Aim of the task: This task calls for copying every line in the data below that contains the word "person".

Dataset records:
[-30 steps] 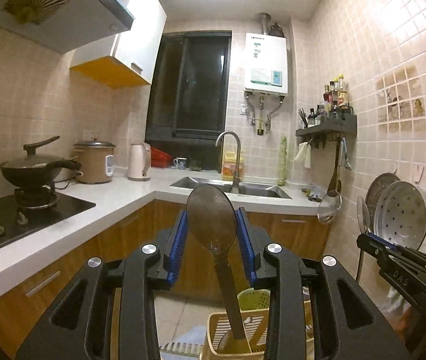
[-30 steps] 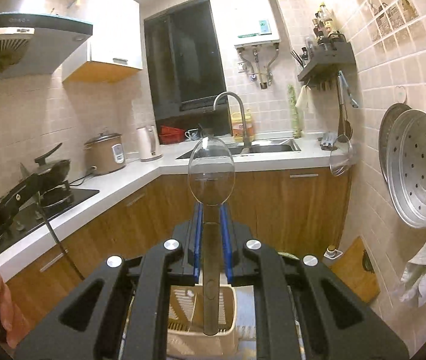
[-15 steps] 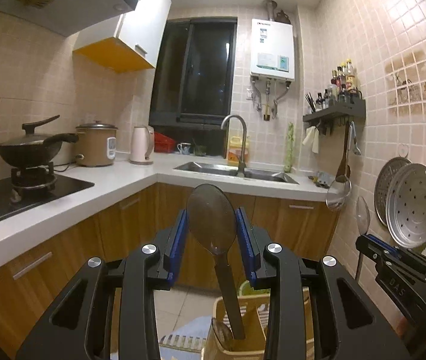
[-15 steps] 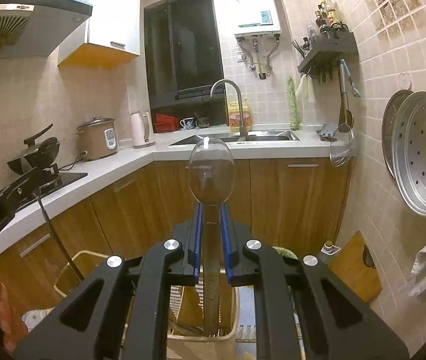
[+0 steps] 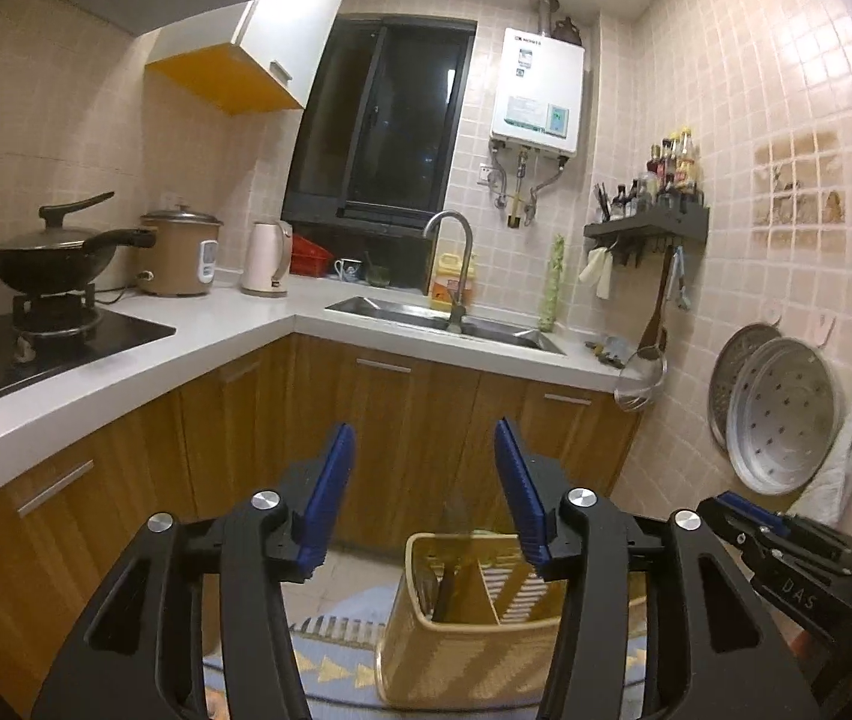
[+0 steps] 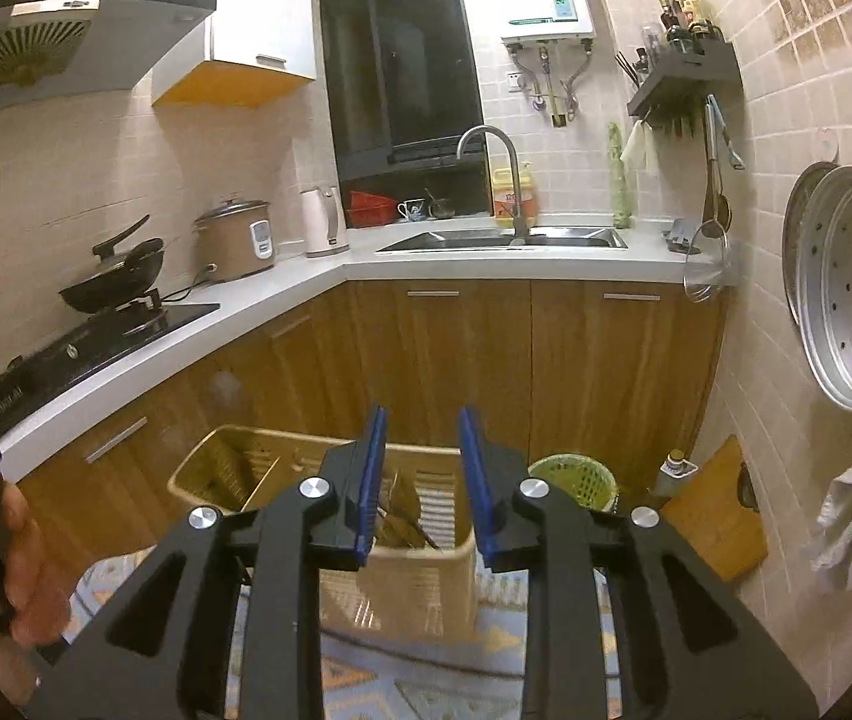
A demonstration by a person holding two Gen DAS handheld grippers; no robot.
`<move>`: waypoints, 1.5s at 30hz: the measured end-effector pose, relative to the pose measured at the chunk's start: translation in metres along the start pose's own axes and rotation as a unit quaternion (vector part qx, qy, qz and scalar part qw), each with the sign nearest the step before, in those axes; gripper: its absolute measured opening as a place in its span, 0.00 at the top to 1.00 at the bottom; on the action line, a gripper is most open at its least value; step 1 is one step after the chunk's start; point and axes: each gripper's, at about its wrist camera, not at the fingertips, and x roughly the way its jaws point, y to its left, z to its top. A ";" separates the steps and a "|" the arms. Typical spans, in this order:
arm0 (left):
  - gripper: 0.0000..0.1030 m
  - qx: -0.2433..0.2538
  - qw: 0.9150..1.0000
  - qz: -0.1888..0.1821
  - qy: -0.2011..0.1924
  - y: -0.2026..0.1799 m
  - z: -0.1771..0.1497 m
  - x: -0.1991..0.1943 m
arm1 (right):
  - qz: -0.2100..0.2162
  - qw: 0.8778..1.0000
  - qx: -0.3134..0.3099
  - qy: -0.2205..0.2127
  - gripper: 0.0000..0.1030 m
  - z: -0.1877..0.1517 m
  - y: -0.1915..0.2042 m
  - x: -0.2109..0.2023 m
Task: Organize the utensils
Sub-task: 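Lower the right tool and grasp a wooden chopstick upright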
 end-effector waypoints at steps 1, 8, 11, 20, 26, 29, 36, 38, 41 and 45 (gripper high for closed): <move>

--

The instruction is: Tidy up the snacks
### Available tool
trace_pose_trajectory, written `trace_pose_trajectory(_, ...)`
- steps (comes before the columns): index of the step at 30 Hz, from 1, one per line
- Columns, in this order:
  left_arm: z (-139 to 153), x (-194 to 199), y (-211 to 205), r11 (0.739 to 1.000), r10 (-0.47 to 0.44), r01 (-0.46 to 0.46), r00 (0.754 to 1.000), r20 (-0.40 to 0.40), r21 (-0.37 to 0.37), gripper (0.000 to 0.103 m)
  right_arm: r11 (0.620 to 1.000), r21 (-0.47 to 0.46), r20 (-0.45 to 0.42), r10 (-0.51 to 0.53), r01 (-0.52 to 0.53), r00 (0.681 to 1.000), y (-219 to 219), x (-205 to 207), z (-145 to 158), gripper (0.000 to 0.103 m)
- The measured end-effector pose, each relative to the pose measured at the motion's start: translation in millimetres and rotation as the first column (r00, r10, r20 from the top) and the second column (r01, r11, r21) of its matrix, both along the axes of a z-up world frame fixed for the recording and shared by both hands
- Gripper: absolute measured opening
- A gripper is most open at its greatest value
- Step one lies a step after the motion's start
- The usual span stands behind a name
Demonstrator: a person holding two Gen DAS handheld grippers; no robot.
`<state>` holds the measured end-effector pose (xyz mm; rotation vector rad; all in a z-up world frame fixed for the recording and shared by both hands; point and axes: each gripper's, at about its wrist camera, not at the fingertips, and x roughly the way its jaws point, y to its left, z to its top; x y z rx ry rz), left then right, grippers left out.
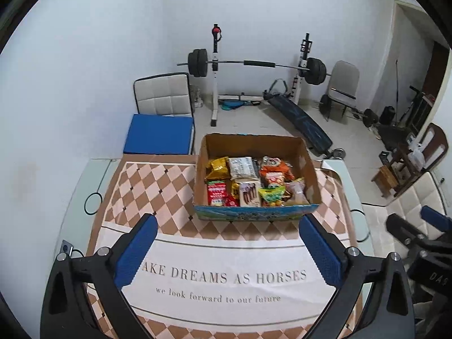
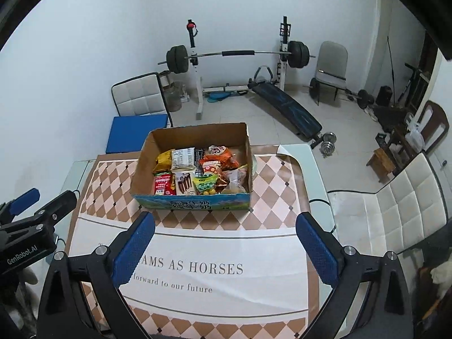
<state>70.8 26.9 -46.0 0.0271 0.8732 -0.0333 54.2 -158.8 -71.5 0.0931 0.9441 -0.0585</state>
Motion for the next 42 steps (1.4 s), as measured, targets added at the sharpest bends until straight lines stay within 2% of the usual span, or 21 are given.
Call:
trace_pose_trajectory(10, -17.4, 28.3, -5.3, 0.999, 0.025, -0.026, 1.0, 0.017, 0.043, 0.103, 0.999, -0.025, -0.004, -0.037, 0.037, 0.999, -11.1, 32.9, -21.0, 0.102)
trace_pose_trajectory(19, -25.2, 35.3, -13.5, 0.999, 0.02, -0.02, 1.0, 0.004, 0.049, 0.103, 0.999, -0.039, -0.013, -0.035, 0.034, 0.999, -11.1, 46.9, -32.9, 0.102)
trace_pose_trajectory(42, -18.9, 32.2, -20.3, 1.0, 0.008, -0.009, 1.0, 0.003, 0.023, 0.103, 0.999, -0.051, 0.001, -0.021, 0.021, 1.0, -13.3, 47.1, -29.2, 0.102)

Result:
A demonstration by a person holding two Gen DAS handheld grippers; no robot.
Demonstrator: a person holding two Gen DAS handheld grippers; no robot.

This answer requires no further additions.